I think this is a great discussion and I’m very interested to hear where others 
are headed with their thinking, so thank you for getting it started!

Jeff

From: Jaromir Coufal [mailto:jcou...@redhat.com]
Sent: Tuesday, July 09, 2013 6:38 AM
To: OpenStack Development Mailing List
Subject: [openstack-dev] [Horizon] Navigation UX Enhancements - Collecting 
Issues

Hi everybody,

in UX community group on G+ popped out a need for enhancing user experience of 
main navigation, because there are spreading out various issues .
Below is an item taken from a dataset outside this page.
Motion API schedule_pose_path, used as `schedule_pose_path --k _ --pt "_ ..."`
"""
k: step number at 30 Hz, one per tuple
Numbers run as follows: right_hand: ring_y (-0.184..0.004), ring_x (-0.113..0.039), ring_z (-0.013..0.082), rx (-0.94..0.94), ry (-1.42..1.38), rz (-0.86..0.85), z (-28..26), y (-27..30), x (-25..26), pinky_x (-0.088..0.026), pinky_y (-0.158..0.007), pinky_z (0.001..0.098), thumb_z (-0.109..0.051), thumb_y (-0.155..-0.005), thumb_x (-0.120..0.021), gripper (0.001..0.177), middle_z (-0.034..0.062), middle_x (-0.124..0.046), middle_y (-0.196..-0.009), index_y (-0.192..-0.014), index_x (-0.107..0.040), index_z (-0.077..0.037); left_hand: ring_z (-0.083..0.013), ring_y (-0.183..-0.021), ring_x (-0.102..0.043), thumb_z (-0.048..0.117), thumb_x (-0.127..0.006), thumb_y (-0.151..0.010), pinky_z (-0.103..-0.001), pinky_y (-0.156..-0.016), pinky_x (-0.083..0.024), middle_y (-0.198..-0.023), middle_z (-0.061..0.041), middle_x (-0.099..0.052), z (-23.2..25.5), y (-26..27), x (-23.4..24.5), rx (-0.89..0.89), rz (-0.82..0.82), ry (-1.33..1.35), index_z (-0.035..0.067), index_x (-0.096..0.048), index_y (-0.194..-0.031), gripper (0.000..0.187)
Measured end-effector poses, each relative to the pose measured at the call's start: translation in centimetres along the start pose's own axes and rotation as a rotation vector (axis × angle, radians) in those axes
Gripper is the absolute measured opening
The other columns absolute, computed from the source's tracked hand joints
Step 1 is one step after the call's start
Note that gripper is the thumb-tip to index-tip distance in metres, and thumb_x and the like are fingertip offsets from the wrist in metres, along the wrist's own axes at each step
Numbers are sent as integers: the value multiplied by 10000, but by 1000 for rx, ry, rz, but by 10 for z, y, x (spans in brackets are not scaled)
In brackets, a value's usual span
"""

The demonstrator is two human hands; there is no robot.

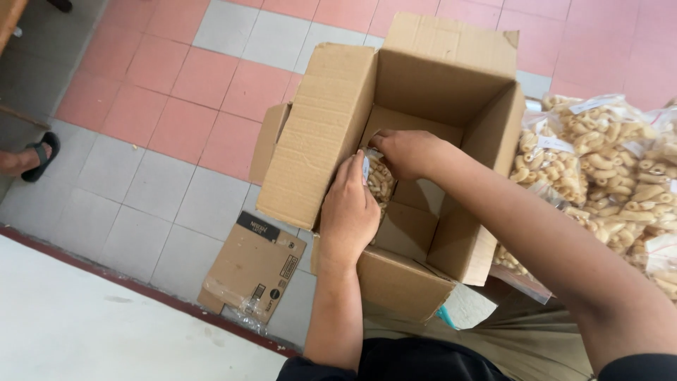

There is already created a BP for this: 
https://blueprints.launchpad.net/horizon/+spec/navigation-enhancement

Toshi had great idea to start discussion about navigation issues on mailing 
list.

So I'd like to ask all of you, if you have some issues with navigation, what 
are the issues you are dealing with? I'd like to gather as much feedback as 
possible, so we can design the best solution which covers most of the cases. 
Issues will be listed in BP and I will try to come out with design proposals 
which hopefully will help all of you.

Examples are following:
* Navigation is not scaling for more dashboards (Project, Admin, ...)
* Each dashboard might contain different hierarchy (number of levels)

What problems do you experience with navigation?